Tidalco has been working with Thesis to this end, translating its values and stated mission into a slick operating model – one in which what the company says it stands for is directly and demonstrably reflected in how it works. 

“They're a small shop,” Stephen says, “but they do this work very well – helping companies and stakeholders build that integrated, systems-level way of thinking.”

Thesis Helicopter

The road to construction

The environmental assessment for the Lawyers-Ranch project was formally initiated in December 2025. In Canada, such assessments for major mining projects are lengthy, multi-year processes with many a milestone to be reached. Thesis expects to submit a detailed project description – one of the earliest formal stages in the process – in Q3 2026, while the full assessment is expected to run through 2027 and into 2028.
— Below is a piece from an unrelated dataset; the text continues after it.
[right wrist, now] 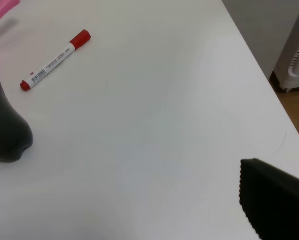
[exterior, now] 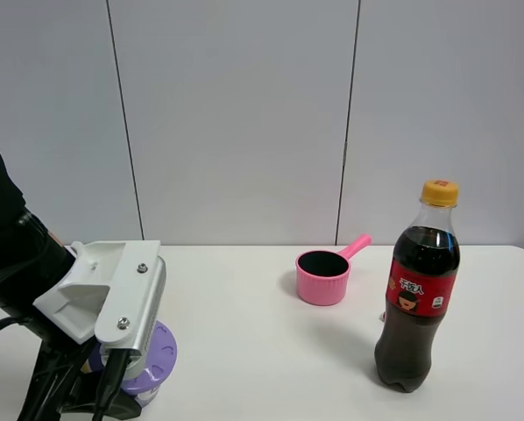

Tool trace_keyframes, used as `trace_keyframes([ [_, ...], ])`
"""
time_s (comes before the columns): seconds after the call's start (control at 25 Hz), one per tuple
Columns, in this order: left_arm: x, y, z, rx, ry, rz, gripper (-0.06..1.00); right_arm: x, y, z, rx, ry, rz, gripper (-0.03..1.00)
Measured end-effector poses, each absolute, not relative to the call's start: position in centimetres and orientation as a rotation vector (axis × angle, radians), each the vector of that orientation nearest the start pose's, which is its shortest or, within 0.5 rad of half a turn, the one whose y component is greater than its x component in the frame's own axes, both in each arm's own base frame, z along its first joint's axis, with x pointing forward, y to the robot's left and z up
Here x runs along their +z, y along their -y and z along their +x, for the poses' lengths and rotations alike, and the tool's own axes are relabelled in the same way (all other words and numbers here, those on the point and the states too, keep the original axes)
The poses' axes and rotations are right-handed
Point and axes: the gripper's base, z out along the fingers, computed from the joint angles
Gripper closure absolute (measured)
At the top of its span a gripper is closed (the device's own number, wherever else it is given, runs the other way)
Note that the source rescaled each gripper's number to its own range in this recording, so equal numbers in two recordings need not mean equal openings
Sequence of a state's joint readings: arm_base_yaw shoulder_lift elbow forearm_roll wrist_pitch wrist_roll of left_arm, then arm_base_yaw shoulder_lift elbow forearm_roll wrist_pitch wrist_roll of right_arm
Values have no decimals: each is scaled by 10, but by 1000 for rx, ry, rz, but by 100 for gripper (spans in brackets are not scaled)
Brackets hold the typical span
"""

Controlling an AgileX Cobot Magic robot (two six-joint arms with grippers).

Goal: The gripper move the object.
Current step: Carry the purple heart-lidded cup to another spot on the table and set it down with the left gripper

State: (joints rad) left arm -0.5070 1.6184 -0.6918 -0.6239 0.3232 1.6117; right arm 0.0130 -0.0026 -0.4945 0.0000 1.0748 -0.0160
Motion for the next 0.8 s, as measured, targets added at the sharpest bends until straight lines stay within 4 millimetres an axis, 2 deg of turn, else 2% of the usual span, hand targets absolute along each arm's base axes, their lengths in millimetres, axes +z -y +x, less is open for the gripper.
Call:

Running in parallel, the company is also advancing towards a full feasibility study. A feasibility study is the definitive technical and financial document required before a construction decision can be taken, providing a detailed estimate of engineering design, project costs and expected returns. The feasibility study is expected to commence later in 2026, with a target completion date at the end of 2027.

All being well, Thesis is aiming to begin construction in 2029. “Some would say that's optimistic or aggressive,” Stephen acknowledges. “And in a way that’s true, but it's also achievable. So we are going to be targeting that timeline.”

But Stephen’s ambition is not only to break ground on time. Instead, it is to arrive at that moment genuinely prepared, with community partnerships in place, the environmental management plans tried, tested and iterated and the organisation aligned around a shared way of working. 

“Our goal is to advance quickly,” he says, “but through each of these areas, make sure that we're advancing at depth, so that when we arrive, we're ready. Not just ready to get a permit and get a shovel in the ground, but ready in the broadest, deepest sense of what ready can mean.”